> THE PROBLEM:
Every line of the records that holds the word "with" should be copied out.

Stored records:

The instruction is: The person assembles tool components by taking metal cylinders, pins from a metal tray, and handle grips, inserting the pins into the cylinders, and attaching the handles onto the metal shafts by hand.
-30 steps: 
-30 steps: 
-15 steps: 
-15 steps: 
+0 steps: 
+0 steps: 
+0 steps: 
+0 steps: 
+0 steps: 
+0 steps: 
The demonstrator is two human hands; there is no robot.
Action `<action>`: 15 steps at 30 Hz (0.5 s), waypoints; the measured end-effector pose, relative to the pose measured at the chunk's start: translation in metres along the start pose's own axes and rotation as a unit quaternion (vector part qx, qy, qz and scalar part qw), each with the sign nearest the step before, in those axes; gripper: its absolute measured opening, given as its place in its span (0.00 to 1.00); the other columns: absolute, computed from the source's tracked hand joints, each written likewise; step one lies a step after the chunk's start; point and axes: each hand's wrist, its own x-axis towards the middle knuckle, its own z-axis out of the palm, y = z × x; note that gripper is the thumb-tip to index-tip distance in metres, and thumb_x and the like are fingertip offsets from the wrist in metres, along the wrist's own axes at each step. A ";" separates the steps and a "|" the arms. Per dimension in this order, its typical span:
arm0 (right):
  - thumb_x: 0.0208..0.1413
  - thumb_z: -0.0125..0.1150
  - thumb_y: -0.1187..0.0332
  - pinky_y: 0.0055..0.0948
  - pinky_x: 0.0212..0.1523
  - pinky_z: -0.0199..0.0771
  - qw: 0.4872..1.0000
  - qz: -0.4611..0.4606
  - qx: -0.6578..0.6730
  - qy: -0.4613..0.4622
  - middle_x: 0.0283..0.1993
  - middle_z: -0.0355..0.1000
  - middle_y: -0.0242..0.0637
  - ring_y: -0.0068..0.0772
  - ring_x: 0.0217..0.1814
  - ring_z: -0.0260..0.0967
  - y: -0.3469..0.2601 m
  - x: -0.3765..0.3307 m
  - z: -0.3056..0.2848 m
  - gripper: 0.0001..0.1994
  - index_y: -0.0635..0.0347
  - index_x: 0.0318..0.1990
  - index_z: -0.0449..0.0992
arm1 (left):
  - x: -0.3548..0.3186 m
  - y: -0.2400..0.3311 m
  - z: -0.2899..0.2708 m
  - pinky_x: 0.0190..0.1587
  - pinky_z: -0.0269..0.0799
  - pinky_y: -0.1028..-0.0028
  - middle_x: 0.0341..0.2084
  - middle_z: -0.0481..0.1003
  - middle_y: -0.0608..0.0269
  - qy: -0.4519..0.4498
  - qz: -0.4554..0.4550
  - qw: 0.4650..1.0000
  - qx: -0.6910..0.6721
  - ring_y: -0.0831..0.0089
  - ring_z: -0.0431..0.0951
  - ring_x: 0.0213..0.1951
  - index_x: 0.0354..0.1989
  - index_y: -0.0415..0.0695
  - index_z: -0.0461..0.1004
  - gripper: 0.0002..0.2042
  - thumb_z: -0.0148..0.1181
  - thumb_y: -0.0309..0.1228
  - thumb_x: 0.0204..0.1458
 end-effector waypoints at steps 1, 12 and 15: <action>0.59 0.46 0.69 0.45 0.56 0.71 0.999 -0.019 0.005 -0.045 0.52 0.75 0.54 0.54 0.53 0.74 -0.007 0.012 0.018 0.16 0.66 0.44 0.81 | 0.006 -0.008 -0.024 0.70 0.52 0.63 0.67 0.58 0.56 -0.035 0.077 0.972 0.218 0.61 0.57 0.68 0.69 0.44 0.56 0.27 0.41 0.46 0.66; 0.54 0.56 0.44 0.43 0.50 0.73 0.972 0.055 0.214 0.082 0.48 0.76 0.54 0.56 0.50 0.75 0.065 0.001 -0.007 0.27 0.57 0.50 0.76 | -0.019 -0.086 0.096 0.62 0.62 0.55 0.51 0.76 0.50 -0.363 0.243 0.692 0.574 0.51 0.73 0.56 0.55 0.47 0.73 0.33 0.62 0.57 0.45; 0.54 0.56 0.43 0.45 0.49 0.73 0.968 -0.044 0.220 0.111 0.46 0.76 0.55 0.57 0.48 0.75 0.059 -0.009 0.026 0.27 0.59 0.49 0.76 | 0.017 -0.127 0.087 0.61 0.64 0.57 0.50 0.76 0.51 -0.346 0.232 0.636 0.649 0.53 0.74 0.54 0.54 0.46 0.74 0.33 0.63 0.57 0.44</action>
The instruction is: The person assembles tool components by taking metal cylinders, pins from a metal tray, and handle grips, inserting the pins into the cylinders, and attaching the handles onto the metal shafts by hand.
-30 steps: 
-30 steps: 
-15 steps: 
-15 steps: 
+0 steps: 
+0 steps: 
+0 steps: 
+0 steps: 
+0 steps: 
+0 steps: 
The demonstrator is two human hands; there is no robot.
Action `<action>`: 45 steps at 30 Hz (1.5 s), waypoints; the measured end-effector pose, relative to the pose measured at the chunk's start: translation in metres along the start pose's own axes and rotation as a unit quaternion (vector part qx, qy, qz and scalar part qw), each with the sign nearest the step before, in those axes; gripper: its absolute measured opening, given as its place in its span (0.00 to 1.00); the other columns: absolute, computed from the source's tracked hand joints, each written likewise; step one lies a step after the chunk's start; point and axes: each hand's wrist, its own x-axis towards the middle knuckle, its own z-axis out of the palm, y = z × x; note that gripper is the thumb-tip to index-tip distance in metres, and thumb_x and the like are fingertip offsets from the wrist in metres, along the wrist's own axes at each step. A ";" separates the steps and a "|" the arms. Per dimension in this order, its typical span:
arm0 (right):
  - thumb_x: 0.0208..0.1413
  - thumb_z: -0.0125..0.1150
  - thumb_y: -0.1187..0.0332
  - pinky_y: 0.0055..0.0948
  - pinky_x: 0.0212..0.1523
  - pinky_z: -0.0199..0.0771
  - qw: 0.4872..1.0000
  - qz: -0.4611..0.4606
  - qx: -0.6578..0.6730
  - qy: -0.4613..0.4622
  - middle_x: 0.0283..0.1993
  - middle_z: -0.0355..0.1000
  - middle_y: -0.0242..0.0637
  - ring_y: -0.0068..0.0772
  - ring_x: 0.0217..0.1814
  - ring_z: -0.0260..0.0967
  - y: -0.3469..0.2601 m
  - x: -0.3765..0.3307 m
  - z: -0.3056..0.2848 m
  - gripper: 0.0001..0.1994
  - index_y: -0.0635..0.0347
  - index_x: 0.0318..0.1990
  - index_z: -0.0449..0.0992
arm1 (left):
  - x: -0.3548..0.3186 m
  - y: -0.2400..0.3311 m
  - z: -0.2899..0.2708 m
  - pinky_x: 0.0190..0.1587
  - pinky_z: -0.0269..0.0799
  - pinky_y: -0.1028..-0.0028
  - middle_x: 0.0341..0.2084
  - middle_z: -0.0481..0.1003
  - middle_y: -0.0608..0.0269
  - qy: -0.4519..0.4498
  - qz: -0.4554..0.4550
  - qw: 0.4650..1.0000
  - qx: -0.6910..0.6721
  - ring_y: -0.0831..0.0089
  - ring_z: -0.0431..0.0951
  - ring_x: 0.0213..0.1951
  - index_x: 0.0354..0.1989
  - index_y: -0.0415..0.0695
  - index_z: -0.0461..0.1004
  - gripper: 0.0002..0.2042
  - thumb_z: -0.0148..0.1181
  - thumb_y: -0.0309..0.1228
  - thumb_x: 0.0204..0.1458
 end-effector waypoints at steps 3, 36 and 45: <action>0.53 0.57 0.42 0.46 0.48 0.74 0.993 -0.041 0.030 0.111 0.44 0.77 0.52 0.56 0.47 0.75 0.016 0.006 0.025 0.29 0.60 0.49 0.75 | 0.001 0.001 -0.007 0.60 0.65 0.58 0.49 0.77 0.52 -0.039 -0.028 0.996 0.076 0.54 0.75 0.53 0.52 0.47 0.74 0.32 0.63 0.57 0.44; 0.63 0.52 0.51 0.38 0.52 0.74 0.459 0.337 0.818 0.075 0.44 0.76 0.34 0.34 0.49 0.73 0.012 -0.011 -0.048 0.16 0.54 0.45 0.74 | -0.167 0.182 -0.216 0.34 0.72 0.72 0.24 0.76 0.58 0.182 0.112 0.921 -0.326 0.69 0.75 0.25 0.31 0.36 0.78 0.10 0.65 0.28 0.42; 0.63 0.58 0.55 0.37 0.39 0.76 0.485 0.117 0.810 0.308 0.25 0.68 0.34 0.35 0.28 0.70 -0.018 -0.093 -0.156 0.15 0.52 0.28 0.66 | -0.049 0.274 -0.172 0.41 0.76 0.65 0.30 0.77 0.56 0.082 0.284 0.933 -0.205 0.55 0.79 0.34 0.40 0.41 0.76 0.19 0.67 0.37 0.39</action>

> SOLUTION:
Action `<action>`: 15 steps at 30 Hz (0.5 s), waypoints; the measured end-effector pose, relative to the pose measured at the chunk's start: translation in metres along the start pose's own axes and rotation as a unit quaternion (vector part qx, qy, qz and scalar part qw), each with the sign nearest the step before, in those axes; gripper: its absolute measured opening, given as its place in its span (0.00 to 1.00); the other columns: absolute, computed from the source's tracked hand joints, each written likewise; step one lies a step after the chunk's start; point and axes: each hand's wrist, its own x-axis towards the middle knuckle, its own z-axis out of the palm, y = z × x; note that gripper is the thumb-tip to index-tip distance in metres, and thumb_x and the like are fingertip offsets from the wrist in metres, along the wrist's own axes at each step. A ";" separates the steps and a "|" the arms. Per dimension in this order, its typical span:
Action `<action>`: 45 steps at 30 Hz (1.5 s), waypoints; the measured end-effector pose, relative to the pose measured at the chunk's start: translation in metres along the start pose's own axes and rotation as a unit quaternion (vector part qx, qy, qz and scalar part qw), each with the sign nearest the step before, in those axes; gripper: its absolute measured opening, given as its place in its span (0.00 to 1.00); the other columns: absolute, computed from the source's tracked hand joints, each written likewise; step one lies a step after the chunk's start; point and axes: each hand's wrist, its own x-axis towards the middle knuckle, its own z-axis out of the palm, y = z × x; note that gripper is the thumb-tip to index-tip distance in metres, and thumb_x and the like are fingertip offsets from the wrist in metres, along the wrist's own axes at each step. A ";" separates the steps and a "|" the arms. Per dimension in this order, its typical span:

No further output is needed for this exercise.